- Born: Kolkata, West Bengal, India
- Occupation: Actor

= Subhrajit Dutta =

Indian Bengali actor

Subhrajit Dutta is an Indian film and theatre actor who appears in Bengali films and television serials. Some of the notable Bengali films he acted in include Ebar Shabor, Manojder Adbhut Bari, Eagoler Chokh and Double Feluda.

== Career ==
=== Theatre career ===
Dutta started his acting career as an actor in Bengali theatre. He first acted in a Bengali drama when he was in class VI. Later, Dutta and some of his friends started a theatre group named "Arkaj". His first major role as a theatre actor was in the drama Angshumati, directed by Ramaprasad Banik for the theatre group Purba Paschim. Later he acted in several other dramas such as Haripada Haribol of Chetana, Raktakarabi, directed by Goutam Halder, Nashtanir etc.
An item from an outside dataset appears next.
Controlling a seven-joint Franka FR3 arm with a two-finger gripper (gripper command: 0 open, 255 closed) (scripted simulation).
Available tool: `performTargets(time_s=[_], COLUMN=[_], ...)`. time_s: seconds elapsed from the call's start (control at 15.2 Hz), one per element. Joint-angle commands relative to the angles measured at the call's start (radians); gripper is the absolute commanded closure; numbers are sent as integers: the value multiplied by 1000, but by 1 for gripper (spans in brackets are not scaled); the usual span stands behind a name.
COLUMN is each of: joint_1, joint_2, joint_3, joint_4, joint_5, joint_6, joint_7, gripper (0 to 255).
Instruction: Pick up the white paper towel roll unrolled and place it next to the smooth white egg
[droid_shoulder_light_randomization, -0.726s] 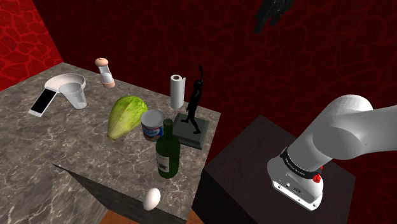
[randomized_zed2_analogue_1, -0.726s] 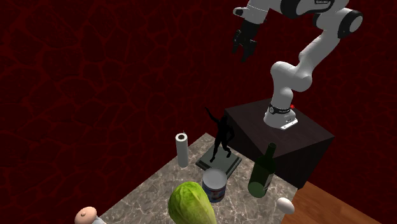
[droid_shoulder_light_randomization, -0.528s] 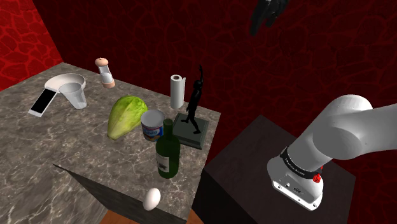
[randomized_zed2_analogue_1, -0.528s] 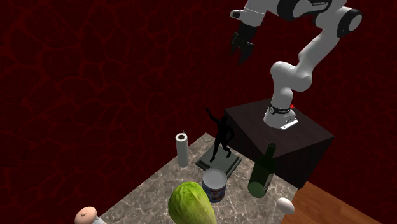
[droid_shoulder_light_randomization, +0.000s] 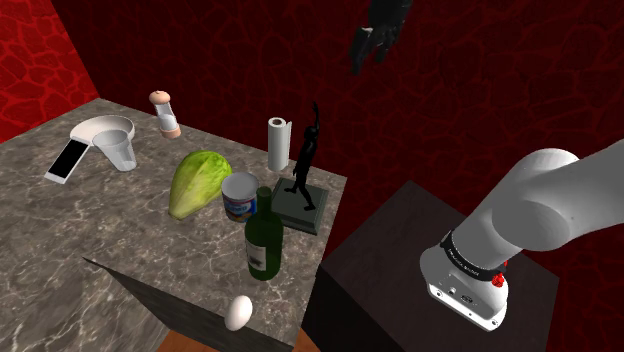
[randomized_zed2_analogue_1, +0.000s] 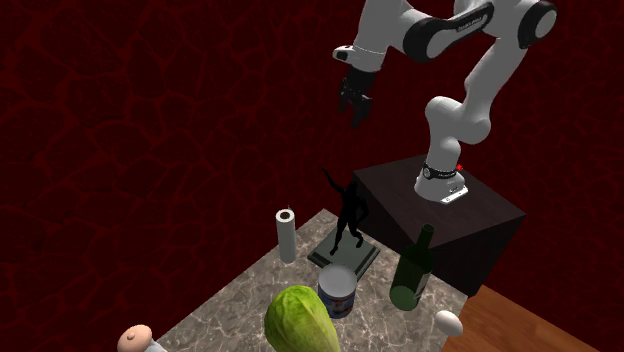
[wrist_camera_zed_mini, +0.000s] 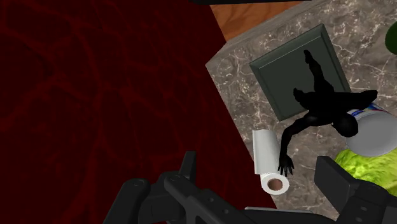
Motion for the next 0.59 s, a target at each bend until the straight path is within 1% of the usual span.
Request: performTargets(time_s=[0.0, 0.53], joint_1=[4, 11], joint_2=[67, 363], joint_3=[7, 21], joint_4=[12, 117], joint_5=[3, 4], joint_6=[47, 204], joint_7=[10, 30], gripper=[0, 0])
=== Film and television career ===
Dutta acted in several Bengali television serials such as Ekdin Pratidin (2005–2007), Ekhane Akash Neel (2008–2009), Bokul Kotha. In Bokul Kotha, he played the character of Rohan. He also acted in a 200-episode long television serial Bhumi Konnya, directed by Arindam Sil. He played the role of Deshbandhu Chittaranjan Das in Netaji which aired on GEC Zee Bangla.

He also acted in the webseries Gogoler Kirti, where he played the role of Gogol's father.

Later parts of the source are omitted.